TASK STATEMENT: In the entries that follow, the line with "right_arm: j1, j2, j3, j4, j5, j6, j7" opens the range and the line with "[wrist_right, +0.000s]" closes it; repeat that range exactly, both lines included.

SOURCE DATA:
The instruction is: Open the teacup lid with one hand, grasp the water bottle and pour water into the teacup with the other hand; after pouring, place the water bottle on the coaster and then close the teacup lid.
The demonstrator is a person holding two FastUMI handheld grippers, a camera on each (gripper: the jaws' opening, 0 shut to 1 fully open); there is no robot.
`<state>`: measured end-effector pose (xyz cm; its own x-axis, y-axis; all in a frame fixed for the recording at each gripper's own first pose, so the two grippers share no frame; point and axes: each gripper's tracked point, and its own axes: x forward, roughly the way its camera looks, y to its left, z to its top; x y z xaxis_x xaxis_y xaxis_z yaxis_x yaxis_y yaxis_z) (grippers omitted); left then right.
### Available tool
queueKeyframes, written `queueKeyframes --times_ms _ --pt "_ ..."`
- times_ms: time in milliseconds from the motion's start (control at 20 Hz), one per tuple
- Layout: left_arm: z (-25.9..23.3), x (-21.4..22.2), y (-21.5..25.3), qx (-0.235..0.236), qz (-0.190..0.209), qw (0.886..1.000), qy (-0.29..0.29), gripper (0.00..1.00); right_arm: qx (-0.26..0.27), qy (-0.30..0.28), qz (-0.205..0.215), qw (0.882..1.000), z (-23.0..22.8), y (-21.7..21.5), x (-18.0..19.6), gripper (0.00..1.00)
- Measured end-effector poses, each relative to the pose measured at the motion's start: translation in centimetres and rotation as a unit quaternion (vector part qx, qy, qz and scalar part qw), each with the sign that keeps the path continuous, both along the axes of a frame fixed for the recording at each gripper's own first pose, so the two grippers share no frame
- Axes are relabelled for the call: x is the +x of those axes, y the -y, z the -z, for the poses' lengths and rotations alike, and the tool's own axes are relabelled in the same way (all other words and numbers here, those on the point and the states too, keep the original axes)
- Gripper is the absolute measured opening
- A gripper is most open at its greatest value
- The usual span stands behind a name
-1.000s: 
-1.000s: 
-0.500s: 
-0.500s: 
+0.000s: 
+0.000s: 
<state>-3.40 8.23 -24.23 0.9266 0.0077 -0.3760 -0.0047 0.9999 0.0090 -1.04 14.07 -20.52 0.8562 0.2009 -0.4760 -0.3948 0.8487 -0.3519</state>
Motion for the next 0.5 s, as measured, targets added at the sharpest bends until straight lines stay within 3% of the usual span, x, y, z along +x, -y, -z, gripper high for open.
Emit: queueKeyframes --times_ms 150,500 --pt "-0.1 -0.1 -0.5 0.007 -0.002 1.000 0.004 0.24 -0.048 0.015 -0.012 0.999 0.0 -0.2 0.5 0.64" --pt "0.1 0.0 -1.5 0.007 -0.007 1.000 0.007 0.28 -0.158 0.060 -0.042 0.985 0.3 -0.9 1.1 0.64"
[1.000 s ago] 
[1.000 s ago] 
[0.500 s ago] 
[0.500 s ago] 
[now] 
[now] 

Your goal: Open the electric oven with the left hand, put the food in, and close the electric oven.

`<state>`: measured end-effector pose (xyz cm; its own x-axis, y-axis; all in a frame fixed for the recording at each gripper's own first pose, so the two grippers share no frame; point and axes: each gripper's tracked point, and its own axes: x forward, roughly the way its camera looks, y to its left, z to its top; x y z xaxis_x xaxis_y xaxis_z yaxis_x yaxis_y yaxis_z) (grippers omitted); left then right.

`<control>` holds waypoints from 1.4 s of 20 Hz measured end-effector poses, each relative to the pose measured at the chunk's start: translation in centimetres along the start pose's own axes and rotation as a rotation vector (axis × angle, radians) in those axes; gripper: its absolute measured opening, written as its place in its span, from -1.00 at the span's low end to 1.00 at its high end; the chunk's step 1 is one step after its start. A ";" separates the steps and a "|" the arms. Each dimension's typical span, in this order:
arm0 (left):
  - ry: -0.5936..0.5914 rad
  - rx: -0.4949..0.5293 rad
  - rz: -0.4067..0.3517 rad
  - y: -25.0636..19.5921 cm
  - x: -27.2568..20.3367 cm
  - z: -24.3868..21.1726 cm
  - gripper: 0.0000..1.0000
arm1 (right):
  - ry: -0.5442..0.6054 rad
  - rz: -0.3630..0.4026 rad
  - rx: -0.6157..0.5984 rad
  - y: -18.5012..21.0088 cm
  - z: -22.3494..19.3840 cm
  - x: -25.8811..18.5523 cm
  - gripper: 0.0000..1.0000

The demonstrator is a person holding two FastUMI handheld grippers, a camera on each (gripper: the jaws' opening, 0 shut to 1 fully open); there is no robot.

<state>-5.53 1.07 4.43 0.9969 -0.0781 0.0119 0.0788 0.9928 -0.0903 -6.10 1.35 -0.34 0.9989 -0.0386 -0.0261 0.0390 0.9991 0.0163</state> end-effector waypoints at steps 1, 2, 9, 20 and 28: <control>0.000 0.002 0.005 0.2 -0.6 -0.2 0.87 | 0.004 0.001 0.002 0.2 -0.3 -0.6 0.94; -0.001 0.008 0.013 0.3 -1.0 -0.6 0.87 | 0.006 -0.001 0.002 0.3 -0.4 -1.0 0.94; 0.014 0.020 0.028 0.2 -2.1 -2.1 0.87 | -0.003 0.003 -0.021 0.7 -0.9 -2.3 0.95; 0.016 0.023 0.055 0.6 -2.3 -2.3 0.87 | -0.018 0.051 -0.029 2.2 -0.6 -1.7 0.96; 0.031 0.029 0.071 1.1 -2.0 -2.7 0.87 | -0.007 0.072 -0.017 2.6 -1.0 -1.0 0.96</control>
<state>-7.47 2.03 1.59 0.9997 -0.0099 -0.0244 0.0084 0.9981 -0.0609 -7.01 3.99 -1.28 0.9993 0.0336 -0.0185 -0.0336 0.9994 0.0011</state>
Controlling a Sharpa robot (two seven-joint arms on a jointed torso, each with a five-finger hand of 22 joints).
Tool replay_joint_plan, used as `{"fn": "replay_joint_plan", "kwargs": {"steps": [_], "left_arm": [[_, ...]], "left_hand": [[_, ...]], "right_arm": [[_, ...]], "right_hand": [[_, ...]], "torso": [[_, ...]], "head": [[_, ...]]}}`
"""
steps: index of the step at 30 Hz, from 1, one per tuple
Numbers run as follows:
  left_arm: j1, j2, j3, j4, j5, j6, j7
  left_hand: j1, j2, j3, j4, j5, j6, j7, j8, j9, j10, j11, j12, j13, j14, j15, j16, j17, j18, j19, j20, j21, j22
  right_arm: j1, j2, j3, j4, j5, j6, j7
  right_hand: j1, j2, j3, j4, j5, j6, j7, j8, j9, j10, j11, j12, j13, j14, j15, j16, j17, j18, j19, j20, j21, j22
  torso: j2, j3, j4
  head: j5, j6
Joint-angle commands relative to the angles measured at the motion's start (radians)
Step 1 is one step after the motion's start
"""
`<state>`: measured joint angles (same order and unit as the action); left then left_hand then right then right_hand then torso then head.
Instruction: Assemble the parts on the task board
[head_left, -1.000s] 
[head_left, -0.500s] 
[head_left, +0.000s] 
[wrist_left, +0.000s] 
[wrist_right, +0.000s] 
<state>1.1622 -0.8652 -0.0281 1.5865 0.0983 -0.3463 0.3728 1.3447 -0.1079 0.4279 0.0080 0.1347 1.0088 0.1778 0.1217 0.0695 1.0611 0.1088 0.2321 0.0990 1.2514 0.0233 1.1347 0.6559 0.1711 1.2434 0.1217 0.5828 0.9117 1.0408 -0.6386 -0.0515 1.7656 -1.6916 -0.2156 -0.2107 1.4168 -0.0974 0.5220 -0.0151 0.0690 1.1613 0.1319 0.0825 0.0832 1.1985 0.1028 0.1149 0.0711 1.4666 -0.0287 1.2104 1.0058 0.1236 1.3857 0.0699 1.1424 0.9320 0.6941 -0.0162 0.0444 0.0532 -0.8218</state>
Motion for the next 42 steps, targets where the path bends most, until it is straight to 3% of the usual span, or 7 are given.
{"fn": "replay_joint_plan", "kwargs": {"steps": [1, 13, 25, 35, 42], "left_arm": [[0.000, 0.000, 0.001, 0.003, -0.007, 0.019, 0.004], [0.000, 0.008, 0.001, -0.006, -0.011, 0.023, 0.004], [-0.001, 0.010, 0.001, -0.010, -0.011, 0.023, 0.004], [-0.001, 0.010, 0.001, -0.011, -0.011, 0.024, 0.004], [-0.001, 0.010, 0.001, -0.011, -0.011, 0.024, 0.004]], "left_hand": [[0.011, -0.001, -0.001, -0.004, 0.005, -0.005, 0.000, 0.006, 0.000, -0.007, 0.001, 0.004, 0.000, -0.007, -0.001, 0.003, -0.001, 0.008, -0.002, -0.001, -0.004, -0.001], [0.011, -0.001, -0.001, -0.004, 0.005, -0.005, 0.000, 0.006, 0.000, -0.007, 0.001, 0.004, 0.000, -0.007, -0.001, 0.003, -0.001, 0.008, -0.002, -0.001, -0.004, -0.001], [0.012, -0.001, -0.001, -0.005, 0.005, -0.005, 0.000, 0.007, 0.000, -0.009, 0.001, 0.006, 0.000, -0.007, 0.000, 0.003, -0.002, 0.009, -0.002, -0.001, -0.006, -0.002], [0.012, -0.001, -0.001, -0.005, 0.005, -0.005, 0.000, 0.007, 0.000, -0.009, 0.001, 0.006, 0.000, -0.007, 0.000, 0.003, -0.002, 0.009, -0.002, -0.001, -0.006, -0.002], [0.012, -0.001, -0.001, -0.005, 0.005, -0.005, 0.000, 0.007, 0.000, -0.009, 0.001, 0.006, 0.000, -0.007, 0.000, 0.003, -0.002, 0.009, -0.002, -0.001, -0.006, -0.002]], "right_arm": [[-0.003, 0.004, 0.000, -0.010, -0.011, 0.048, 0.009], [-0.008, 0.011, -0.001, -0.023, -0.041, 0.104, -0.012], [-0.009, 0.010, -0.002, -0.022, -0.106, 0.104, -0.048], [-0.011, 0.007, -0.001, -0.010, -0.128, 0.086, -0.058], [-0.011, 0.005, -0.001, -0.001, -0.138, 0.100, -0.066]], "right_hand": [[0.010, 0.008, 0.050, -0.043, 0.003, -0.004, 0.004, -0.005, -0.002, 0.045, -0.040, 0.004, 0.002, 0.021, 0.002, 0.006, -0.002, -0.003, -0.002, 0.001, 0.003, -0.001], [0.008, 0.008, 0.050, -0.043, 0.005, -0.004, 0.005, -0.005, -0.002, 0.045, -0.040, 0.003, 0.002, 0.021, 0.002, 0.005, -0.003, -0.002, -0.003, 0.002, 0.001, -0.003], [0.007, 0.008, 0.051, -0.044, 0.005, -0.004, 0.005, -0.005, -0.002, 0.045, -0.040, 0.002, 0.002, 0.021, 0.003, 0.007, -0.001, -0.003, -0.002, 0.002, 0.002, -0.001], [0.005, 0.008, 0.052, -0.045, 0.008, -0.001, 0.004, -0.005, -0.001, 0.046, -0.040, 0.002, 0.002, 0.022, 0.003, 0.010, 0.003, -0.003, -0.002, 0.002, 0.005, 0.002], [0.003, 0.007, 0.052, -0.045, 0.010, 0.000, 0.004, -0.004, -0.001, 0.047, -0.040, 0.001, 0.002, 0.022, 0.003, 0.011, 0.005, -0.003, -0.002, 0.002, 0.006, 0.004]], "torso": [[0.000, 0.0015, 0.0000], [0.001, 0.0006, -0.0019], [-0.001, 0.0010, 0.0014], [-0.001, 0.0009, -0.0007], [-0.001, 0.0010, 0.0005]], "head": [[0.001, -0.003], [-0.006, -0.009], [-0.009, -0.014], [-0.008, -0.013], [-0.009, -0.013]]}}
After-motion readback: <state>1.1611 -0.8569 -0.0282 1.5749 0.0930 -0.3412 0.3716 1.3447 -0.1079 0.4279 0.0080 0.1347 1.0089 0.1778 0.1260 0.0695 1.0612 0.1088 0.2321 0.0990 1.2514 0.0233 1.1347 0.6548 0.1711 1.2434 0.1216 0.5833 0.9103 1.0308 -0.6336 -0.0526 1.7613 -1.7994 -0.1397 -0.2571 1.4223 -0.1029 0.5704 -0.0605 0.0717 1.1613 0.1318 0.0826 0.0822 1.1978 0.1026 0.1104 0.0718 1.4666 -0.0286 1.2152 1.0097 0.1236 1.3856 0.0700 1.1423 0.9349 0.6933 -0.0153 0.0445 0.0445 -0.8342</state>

ANSWER SPACE:
  right_arm: j1, j2, j3, j4, j5, j6, j7
  right_hand: j1, j2, j3, j4, j5, j6, j7, j8, j9, j10, j11, j12, j13, j14, j15, j16, j17, j18, j19, j20, j21, j22
  torso: j2, j3, j4
  head: j5, j6
Joint-angle commands relative to the angles measured at the motion's start (radians)
Step 1 is one step after the motion's start
"""
`<state>`: measured joint angles (same order and unit as the action); left then left_hand then right then right_hand then torso then head.
Instruction: Assemble the parts on the task board
[head_left, -1.000s] 
[head_left, -0.500s] 
[head_left, +0.000s] 
[wrist_left, +0.000s] 
[wrist_right, +0.000s] 

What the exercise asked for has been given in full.